Caveat, while I am a Dr. I’m not the medical kind… so please consult a real doctor before making any changes to your exercise levels etc.
When it comes to medical interventions we typically only want the minimum sufficient dose (as there are typically side effects associate with any drugs). But when it comes to exercise we often take things to an extreme; whereas a more limited but sufficiently intense set of activities may not just achieve the same goals (of fitness, strength etc) but actually have a better outcome.
The particular activities will have to be tailored to suit yourself.

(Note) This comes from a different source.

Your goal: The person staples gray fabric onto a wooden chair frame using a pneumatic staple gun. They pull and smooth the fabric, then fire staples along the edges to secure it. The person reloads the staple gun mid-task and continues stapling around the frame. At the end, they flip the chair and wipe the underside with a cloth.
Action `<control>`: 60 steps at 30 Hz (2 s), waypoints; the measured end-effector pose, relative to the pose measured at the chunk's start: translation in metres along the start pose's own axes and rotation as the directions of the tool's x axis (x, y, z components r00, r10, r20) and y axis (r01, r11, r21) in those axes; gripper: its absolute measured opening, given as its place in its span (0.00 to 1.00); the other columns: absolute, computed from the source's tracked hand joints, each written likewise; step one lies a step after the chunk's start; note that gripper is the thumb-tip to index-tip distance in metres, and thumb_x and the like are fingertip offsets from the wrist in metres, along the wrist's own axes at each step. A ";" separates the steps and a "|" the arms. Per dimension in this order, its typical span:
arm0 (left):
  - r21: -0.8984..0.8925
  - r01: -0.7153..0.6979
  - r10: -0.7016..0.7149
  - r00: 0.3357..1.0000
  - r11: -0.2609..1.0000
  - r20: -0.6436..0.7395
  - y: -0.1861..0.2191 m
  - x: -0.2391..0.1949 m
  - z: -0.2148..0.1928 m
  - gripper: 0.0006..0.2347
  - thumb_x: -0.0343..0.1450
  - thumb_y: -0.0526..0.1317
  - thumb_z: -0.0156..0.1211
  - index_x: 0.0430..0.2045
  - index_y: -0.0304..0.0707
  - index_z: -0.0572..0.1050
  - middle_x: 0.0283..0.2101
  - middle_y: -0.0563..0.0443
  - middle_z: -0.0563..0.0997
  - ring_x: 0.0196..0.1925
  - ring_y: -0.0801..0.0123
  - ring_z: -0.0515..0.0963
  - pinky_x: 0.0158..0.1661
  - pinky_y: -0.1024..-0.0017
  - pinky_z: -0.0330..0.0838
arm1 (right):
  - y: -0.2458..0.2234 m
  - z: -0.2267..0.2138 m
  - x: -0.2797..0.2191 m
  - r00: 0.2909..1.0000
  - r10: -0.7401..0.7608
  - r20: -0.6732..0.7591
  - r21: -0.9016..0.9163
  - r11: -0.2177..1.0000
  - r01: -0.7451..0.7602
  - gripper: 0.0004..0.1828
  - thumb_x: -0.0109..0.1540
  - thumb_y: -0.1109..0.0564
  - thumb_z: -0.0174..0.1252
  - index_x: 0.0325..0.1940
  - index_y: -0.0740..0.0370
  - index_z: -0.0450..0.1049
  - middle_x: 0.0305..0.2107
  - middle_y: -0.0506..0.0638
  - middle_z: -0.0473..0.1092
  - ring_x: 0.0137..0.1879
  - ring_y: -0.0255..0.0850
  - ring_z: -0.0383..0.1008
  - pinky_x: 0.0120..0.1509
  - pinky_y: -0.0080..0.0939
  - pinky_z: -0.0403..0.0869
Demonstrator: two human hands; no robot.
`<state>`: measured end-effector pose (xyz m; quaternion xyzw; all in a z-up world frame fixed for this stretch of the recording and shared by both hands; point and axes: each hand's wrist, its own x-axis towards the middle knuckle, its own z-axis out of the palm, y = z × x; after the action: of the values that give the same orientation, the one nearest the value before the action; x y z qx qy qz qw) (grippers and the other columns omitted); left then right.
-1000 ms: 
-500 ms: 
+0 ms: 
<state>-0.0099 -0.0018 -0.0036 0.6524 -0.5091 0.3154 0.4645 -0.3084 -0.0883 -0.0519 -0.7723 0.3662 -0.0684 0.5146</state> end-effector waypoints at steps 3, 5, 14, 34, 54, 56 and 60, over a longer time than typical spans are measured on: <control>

I do a combination of yoga and martial arts conditioning exercises (which don’t require equipment), cardio (on a cross training machine) and the nearly always unrealised aspiration to do a little weight training with a set of fairly challenging, for me, dumbells. Here are a few general ideas:
- Try to build it into your regular life and not depend on fancy equipment, pleasant weather or your own early morning enthusiasm. Something which can be done at home (or at least on the way to or from work or similar) is a lot more likely to be sustainable.
- Set an easy minimum (see the section about this!)
- If you are getting injured repeatedly (and this seems to happen to lots of regular gym goers, weights people and cross fitters) you are probably doing something wrong.
- Focus on strength and balance. You will probably get fitness and flexibility indirectly, and perhaps more effectively than if you were to focus on these.